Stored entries
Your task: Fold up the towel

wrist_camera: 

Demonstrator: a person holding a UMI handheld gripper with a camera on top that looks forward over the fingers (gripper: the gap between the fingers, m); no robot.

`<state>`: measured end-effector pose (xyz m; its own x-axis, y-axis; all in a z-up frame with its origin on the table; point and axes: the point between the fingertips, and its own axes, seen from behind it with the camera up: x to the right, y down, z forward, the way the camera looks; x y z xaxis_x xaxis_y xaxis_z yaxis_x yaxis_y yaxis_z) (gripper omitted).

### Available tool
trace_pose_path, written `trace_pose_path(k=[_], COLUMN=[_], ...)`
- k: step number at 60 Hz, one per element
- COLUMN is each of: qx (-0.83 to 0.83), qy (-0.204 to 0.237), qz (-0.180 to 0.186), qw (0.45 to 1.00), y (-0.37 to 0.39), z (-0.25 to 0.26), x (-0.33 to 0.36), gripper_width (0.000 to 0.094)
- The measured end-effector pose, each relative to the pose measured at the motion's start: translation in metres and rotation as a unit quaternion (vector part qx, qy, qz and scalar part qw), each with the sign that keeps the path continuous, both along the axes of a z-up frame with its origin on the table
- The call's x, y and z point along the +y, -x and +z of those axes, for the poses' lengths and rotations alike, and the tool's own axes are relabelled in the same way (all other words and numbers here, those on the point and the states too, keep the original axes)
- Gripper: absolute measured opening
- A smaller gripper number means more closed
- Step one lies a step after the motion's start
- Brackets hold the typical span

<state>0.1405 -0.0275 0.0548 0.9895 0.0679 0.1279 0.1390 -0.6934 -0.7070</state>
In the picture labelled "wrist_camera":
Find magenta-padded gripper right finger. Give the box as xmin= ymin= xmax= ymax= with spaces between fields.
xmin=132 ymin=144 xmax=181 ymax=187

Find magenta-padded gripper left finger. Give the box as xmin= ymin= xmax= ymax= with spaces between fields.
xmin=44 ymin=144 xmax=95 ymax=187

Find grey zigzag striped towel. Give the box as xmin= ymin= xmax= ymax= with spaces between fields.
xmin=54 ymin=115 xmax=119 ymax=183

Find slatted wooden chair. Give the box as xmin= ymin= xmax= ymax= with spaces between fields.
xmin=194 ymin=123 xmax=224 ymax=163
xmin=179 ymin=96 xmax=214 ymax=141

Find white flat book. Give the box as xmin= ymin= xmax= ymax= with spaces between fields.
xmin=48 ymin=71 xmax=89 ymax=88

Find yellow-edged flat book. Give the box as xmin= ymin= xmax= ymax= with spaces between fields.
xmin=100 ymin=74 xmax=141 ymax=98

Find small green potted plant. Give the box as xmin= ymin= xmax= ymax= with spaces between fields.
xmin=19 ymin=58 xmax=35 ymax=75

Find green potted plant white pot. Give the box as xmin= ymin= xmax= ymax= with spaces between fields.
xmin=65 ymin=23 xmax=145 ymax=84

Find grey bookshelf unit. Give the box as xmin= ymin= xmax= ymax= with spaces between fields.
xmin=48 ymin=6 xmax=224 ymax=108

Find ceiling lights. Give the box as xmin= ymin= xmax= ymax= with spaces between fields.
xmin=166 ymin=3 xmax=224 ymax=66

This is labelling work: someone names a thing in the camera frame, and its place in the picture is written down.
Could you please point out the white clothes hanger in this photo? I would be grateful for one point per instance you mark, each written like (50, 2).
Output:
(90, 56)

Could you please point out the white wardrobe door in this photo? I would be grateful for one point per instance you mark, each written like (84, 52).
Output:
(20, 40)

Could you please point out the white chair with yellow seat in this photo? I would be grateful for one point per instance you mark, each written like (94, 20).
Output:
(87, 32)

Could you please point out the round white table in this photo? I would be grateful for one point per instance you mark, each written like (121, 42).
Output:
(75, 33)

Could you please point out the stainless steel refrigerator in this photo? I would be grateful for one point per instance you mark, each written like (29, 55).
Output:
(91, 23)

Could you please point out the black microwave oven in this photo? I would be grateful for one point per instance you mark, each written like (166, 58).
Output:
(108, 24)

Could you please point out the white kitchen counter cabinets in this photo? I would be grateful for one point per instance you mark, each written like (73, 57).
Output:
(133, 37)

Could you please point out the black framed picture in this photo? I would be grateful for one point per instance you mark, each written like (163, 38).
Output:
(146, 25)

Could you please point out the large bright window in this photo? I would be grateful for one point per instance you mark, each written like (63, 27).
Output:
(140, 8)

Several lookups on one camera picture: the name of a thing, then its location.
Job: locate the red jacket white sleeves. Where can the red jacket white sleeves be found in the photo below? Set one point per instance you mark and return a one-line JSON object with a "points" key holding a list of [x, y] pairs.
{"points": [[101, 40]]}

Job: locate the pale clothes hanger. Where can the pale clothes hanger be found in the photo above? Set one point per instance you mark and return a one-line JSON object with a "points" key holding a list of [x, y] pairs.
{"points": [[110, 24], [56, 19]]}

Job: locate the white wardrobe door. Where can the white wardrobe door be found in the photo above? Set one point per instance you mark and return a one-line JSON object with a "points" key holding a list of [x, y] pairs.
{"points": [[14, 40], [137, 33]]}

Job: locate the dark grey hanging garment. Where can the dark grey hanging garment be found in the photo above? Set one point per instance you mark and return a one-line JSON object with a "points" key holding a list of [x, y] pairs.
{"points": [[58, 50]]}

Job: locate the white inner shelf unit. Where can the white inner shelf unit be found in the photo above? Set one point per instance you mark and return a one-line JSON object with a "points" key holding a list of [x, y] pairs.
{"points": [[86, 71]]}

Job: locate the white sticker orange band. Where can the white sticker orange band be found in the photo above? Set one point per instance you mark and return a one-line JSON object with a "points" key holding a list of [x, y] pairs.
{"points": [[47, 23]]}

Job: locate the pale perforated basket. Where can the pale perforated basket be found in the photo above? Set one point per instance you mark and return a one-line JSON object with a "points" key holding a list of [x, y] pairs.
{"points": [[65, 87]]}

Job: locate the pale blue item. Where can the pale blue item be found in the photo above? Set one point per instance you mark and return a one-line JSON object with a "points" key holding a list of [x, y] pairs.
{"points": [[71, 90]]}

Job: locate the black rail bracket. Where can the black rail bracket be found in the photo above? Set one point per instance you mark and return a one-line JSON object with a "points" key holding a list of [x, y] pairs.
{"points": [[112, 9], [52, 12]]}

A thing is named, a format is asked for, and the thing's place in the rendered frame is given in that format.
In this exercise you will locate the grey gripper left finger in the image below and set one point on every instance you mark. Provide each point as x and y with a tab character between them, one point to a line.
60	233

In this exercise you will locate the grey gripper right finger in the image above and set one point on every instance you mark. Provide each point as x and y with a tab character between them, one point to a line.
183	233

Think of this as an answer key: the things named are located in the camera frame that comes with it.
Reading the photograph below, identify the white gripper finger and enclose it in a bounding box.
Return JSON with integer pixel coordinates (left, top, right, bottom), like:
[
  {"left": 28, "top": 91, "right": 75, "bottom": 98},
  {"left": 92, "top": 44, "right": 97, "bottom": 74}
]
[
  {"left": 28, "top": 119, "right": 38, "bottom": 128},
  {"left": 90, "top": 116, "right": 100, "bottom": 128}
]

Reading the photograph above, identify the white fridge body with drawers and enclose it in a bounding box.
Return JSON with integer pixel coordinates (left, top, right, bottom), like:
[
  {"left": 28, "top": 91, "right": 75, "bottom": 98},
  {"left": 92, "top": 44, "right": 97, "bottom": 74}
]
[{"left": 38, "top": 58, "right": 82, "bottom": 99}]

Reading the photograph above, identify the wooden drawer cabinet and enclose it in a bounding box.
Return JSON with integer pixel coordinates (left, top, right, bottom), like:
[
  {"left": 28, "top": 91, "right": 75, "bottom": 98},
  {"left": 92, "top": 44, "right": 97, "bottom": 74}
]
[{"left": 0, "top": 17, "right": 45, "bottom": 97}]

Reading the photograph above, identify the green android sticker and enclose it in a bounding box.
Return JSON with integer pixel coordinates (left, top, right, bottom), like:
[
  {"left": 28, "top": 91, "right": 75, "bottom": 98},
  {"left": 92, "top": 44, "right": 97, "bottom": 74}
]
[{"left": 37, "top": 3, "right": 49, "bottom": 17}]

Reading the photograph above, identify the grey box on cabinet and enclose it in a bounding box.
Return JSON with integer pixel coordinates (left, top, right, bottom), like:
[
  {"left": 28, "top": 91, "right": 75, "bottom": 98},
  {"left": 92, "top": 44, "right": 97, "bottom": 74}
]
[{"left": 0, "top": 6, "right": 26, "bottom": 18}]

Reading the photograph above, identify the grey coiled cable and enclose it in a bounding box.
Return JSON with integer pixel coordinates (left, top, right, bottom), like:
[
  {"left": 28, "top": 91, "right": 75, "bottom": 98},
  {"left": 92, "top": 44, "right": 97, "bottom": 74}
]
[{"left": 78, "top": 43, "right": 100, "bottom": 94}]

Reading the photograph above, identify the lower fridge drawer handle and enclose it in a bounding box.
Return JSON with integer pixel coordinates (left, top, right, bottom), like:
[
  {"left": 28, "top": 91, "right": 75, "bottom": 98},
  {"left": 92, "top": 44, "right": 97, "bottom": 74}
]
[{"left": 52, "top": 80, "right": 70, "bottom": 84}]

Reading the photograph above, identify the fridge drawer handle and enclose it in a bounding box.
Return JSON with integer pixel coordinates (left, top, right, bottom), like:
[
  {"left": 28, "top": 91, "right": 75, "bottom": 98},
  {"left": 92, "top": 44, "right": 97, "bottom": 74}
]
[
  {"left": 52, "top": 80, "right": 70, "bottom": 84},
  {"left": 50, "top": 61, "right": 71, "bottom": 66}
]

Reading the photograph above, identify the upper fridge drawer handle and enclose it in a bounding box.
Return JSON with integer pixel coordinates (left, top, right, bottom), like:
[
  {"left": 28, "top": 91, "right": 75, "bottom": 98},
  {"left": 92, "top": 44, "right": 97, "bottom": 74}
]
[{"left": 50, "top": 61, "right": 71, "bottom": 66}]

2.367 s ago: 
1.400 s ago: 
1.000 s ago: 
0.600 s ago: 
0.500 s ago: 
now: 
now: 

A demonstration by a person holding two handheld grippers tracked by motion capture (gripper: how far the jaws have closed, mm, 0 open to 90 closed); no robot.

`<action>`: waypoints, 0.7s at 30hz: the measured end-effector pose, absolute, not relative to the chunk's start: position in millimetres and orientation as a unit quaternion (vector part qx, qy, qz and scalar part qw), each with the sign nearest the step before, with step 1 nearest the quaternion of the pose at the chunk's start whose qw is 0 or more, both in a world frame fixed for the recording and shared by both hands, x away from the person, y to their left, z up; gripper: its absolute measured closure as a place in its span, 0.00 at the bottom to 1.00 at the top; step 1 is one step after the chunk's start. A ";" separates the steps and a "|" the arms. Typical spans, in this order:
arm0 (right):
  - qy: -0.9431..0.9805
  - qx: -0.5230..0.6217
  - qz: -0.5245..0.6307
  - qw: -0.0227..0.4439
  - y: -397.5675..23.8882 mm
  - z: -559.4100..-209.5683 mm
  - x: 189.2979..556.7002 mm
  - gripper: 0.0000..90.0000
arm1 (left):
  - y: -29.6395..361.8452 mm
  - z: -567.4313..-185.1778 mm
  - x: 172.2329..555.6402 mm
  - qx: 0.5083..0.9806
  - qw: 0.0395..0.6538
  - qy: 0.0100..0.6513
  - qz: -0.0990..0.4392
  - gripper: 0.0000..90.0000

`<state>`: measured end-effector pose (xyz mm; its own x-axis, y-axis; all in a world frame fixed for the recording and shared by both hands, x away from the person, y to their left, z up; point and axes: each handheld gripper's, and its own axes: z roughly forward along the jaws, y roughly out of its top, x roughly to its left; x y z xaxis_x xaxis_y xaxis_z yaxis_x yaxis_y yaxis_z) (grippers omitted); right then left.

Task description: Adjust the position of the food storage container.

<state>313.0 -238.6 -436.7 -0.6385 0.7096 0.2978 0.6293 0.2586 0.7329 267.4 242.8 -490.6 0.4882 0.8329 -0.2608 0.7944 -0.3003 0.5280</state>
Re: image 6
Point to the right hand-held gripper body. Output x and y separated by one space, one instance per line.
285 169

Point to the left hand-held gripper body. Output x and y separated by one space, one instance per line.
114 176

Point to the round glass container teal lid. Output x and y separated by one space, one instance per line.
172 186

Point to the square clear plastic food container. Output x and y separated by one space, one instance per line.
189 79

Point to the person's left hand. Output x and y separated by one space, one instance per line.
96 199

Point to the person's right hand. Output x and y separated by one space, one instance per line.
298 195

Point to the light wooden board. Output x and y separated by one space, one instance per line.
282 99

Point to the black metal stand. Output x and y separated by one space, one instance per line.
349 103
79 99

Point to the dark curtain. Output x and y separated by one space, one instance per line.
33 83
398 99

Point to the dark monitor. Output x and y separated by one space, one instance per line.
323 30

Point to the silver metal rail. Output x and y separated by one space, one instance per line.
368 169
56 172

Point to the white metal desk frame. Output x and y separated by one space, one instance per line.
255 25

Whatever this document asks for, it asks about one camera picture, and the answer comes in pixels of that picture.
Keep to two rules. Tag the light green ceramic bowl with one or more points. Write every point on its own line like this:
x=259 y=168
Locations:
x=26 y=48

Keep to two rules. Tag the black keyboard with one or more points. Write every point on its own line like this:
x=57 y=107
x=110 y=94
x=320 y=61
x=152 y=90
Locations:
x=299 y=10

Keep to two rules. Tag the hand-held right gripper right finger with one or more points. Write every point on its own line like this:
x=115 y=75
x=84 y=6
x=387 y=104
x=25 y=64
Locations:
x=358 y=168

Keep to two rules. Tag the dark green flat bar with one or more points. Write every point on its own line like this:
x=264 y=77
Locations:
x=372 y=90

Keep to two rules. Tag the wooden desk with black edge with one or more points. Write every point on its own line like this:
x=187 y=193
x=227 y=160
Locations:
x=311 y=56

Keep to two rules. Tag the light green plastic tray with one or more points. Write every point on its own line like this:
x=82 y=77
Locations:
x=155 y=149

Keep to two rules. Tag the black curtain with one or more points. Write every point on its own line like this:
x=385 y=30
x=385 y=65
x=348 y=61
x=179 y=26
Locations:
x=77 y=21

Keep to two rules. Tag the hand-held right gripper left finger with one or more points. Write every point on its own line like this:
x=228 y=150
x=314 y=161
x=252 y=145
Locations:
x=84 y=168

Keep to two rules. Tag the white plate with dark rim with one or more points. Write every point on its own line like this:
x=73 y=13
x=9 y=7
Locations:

#### Directions:
The required answer is each line of the data in which the word "that" appears.

#### Response:
Demonstrator: a person holding a UMI handheld gripper with a camera on top that looks forward over the fingers (gripper: the gap between the fingers, m); no robot.
- The measured end-effector pose, each relative to the pose measured at the motion's start: translation in metres and rotation as a unit quaternion (vector part qx, qy, qz and scalar part qw), each with the sign that keeps the path continuous, both along the axes of a z-up frame with its origin on the table
A thing is named, a format is asked for, and the thing's place in the rendered frame is given in that format.
Think of this as an answer key: the things named are located in the camera frame that comes with it.
Whatever this document asks for, it asks about one camera picture, and the answer comes in pixels of that picture.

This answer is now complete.